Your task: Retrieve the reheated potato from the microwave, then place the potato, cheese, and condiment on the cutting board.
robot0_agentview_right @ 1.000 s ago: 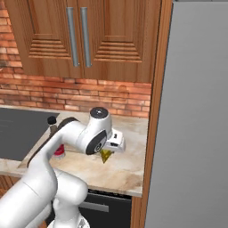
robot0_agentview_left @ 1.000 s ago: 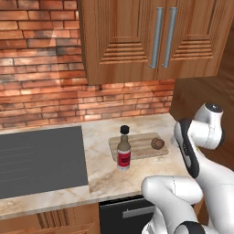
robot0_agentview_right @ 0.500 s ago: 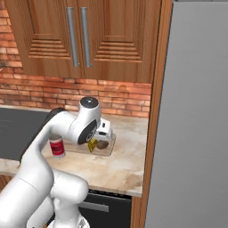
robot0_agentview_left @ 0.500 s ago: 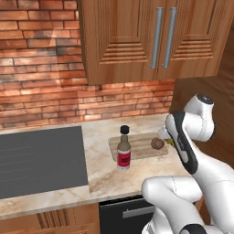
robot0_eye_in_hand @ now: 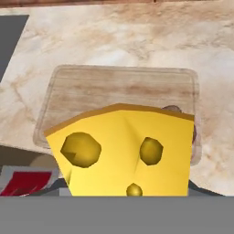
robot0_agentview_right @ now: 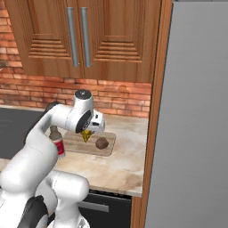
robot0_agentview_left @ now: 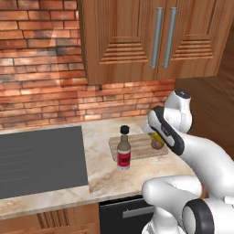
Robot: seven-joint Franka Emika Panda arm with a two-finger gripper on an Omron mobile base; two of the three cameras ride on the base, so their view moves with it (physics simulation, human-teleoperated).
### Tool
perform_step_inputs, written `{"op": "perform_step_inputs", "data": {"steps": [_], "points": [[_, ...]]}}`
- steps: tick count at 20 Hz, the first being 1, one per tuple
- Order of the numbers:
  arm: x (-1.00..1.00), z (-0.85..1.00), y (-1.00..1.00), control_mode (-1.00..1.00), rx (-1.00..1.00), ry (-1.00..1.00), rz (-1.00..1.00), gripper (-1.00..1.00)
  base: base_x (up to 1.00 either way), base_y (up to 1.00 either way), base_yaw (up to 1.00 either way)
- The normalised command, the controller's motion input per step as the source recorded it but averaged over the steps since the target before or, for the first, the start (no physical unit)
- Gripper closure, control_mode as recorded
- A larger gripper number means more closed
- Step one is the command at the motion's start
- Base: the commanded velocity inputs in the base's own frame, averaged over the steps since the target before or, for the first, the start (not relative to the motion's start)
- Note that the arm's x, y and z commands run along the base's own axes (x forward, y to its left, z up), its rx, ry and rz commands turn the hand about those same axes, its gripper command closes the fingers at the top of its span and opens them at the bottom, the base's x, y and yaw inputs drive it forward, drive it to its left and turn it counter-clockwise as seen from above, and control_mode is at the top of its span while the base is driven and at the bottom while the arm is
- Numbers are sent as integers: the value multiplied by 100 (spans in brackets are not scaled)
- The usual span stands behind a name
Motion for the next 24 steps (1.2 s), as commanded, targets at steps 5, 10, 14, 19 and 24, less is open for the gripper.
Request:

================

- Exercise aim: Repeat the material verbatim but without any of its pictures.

- Result:
Your task: Retrieve the reheated potato from the microwave, then place the potato, cheese, and condiment on the cutting board.
robot0_agentview_right @ 1.000 s ago: 
robot0_agentview_left @ 1.000 s ago: 
robot0_agentview_right @ 0.500 s ago: 
robot0_agentview_left @ 0.500 s ago: 
robot0_eye_in_hand @ now: 
robot0_agentview_right @ now: 
robot0_agentview_left @ now: 
Robot: seven-joint Franka Emika Panda arm with a two-finger gripper on an Omron mobile base; two of the three cameras ride on the base, so their view moves with it (physics simulation, human-teleoperated).
### Tool
perform_step_inputs, written `{"op": "perform_step_inputs", "data": {"steps": [_], "points": [[_, ...]]}}`
- steps: tick count at 20 Hz, the first being 1, one per tuple
- Order of the numbers:
  arm: x (-1.00..1.00), z (-0.85..1.00), y (-1.00..1.00), control_mode (-1.00..1.00), rx (-1.00..1.00), ry (-1.00..1.00), rz (-1.00..1.00), gripper (-1.00..1.00)
  base: base_x (up to 1.00 either way), base_y (up to 1.00 either way), base_yaw (up to 1.00 either way)
- The normalised command, the controller's motion input per step as the source recorded it but averaged over the steps since the target before or, for the first, the start (no physical unit)
- Gripper closure, control_mode as recorded
- A larger gripper number means more closed
- Step one is the command at the motion's start
- Base: the commanded velocity inputs in the base's own frame, averaged over the steps since the target before or, for the first, the start (not relative to the motion's start)
- Note that the arm's x, y and z commands run along the base's own axes (x forward, y to its left, z up), its rx, ry and rz commands turn the hand about those same axes, its gripper command closes the fingers at the top of its span and opens them at the bottom, the base's x, y and yaw inputs drive it forward, drive it to its left and turn it counter-clockwise as seen from above, and control_mode is at the top of its span while the base is driven and at the bottom while the arm is
- Numbers are sent as integers: the value multiplied by 100 (spans in brackets are not scaled)
- The usual span stands behind a name
Motion for the next 24 steps (1.2 s), as commanded, targets at steps 5, 10, 14, 19 and 24, less is open for the gripper.
Request:

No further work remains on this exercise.